▶ [Problem details]
Starting with the line that has "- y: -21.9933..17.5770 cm" and finishing with the line that has "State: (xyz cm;", set down each line below exactly. Pictures are not copied.
····················
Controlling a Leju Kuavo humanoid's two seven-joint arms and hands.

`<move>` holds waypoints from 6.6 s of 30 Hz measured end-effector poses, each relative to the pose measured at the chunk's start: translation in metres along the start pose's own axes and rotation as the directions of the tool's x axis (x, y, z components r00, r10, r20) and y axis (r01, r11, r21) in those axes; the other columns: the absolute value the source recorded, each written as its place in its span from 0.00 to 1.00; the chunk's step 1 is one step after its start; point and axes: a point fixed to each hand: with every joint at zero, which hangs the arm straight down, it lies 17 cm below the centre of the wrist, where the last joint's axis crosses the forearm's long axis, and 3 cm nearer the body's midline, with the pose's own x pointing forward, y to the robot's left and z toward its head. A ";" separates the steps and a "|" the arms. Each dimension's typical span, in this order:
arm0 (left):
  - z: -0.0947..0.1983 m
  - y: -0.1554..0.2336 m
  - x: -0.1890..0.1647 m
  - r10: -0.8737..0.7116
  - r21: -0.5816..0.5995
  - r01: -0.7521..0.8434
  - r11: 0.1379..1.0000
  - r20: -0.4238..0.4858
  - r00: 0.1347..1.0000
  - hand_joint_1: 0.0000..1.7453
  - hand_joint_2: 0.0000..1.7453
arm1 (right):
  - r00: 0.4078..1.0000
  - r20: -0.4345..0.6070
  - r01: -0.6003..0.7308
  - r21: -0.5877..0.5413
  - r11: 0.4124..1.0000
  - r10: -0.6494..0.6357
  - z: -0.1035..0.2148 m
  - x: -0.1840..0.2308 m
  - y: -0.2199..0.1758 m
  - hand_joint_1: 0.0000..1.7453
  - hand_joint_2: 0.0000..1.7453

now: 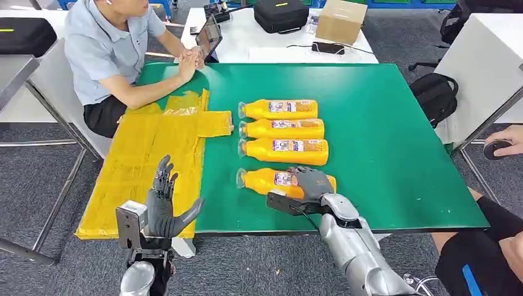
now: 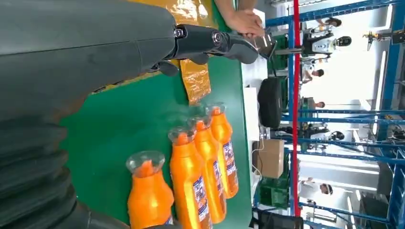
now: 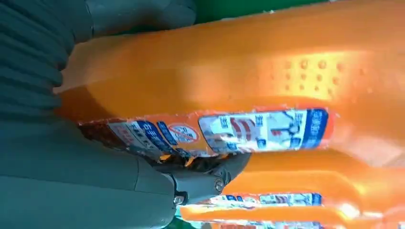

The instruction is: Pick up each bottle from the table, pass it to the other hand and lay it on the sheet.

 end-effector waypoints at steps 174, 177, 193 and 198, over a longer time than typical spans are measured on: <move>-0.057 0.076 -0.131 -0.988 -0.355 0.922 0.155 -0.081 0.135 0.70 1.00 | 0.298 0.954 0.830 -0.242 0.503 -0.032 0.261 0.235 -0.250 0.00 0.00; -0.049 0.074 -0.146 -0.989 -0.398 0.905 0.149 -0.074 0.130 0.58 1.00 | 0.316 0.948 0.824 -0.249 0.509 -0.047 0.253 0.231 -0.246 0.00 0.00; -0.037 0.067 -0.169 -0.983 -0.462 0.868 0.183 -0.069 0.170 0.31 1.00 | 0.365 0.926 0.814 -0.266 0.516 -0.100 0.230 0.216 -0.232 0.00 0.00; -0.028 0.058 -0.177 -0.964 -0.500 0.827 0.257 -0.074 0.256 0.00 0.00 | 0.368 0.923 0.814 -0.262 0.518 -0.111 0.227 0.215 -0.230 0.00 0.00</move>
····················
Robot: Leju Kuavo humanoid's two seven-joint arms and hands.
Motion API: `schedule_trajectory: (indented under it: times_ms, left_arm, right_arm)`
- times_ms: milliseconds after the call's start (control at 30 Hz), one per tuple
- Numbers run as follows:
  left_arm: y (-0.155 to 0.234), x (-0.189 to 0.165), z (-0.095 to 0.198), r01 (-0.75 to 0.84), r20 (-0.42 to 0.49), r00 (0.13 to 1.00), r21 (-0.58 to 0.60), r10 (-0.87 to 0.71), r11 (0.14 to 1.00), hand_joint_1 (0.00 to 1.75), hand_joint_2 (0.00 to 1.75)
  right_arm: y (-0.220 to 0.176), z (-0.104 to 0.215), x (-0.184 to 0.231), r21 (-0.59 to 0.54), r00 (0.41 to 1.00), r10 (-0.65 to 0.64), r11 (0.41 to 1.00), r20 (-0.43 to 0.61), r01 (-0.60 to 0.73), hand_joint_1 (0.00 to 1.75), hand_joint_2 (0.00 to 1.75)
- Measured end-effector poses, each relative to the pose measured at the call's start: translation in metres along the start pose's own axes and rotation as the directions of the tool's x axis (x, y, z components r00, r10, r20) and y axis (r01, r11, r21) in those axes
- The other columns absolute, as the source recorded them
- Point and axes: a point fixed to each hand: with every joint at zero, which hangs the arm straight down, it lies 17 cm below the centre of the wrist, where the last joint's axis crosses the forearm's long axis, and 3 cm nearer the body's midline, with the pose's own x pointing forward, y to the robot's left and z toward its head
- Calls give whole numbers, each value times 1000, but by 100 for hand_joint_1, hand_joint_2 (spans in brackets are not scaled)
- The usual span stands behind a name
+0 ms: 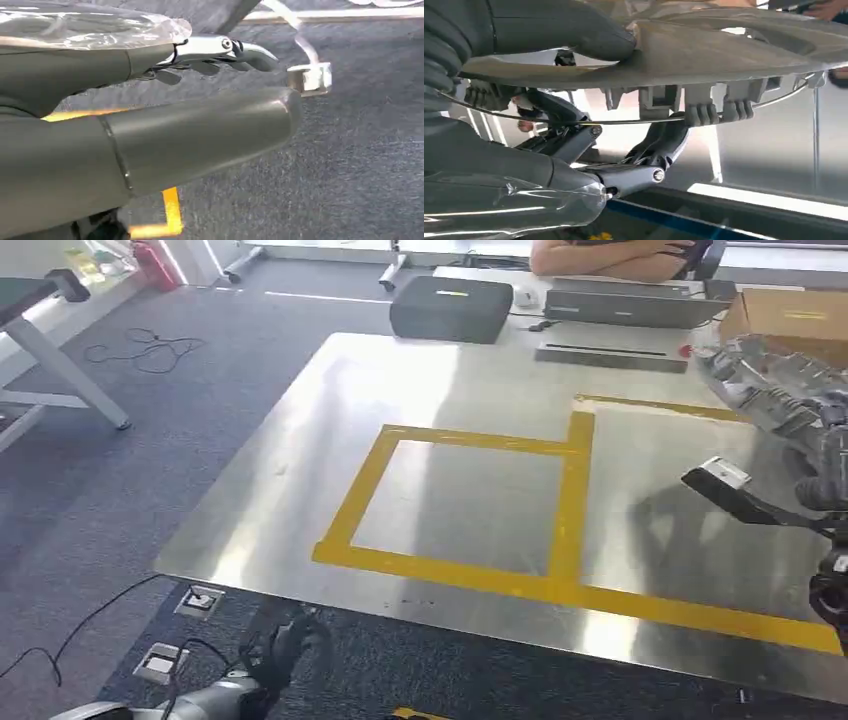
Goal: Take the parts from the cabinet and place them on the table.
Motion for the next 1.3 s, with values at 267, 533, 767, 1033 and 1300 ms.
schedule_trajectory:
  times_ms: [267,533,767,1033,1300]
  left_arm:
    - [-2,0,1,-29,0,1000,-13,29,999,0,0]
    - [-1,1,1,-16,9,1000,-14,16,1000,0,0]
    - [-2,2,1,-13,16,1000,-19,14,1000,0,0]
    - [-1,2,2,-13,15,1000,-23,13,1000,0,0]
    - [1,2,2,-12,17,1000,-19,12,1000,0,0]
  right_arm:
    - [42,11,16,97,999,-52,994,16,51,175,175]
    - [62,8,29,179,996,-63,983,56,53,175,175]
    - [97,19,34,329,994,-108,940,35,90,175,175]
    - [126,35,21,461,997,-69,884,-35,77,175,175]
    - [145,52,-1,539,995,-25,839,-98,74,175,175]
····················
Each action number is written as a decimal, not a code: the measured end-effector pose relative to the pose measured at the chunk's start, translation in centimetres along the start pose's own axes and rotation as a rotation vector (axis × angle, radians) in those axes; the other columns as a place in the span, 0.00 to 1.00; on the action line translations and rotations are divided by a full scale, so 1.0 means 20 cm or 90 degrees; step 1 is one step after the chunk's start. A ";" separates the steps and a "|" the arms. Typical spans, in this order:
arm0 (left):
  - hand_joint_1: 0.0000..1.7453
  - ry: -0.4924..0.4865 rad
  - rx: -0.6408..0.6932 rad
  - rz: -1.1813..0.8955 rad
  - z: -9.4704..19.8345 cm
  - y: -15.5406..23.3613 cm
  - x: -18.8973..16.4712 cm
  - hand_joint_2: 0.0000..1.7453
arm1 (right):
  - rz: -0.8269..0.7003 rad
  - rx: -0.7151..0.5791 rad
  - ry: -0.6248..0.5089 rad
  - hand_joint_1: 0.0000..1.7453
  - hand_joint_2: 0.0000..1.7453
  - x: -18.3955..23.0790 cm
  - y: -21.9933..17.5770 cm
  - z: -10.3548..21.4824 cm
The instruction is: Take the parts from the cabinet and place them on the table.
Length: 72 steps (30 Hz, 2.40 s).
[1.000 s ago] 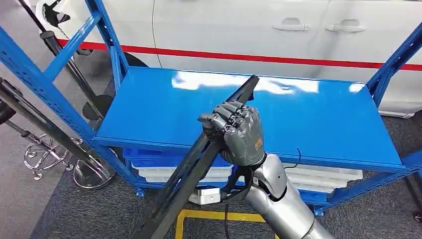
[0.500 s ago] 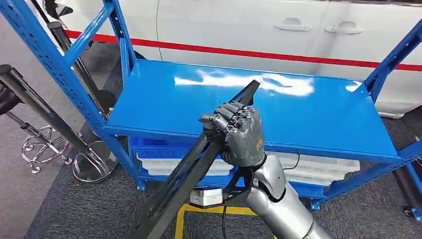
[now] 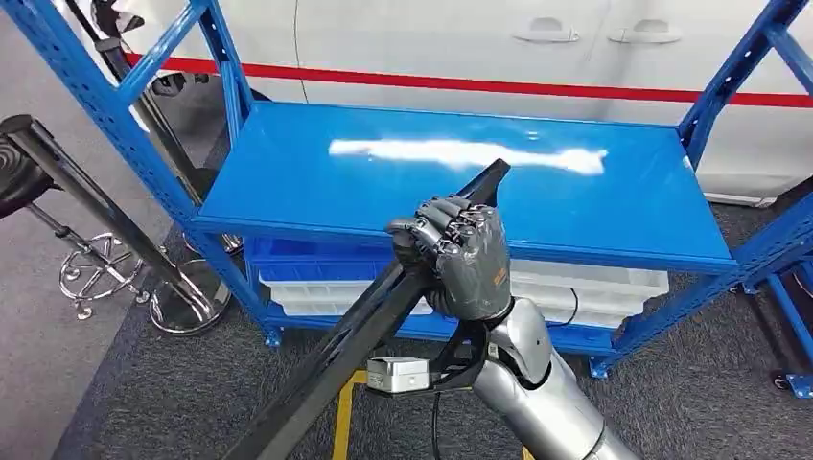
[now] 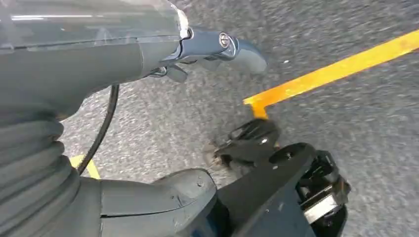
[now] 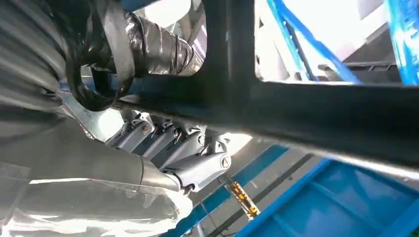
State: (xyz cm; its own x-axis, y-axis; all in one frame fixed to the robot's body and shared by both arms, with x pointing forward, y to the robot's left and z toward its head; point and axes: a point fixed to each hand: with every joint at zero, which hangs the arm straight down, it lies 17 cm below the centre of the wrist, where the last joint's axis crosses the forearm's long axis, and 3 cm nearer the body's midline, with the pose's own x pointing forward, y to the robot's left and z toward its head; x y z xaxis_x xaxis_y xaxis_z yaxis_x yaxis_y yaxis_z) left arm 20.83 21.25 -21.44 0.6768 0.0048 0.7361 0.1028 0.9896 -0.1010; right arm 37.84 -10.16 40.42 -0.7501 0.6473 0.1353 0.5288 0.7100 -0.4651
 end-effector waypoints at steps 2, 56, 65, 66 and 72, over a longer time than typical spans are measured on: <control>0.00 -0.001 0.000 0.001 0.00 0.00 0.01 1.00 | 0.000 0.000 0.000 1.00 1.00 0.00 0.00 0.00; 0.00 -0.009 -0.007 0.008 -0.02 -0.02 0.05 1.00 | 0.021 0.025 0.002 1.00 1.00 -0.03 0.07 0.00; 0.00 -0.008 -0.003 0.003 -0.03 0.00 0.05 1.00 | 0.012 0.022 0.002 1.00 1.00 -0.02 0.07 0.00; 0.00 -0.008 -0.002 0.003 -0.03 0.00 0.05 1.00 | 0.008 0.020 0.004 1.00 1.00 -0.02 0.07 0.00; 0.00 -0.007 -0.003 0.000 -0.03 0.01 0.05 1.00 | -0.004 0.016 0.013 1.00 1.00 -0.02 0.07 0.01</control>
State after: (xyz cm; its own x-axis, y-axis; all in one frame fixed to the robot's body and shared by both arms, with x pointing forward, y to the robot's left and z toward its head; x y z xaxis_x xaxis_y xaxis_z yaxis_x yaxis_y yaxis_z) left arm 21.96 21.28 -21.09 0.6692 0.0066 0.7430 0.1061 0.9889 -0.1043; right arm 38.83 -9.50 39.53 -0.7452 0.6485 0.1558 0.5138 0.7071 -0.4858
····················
▶ [Solution to this problem]
  - y: -21.9933..17.5770 cm
  - z: -10.3548..21.4824 cm
The instruction is: Take the parts from the cabinet and place them on the table.
Length: 72 steps (30 Hz, 2.40 s).
[1.000 s ago] 
[0.500 s ago] 
[now] 
[now] 
[now] 
State: (xyz cm; its own x-axis, y-axis; all in one frame fixed to the robot's body and shared by both arms, with x pointing forward, y to the robot's left and z toward its head; point and axes: a point fixed to each hand: with every joint at zero, which hangs the arm straight down, it lies 17 cm below the centre of the wrist, where the last joint's axis crosses the forearm's long axis, and 3 cm nearer the body's midline, with the pose's own x pointing forward, y to the robot's left and z toward its head; x y z xaxis_x xaxis_y xaxis_z yaxis_x yaxis_y yaxis_z) left arm 20.83 21.25 -21.44 0.6768 0.0048 0.7361 0.1028 0.9896 -0.1010; right arm 37.84 -10.16 40.42 -0.7501 0.6473 0.1353 0.5288 0.7100 -0.4651

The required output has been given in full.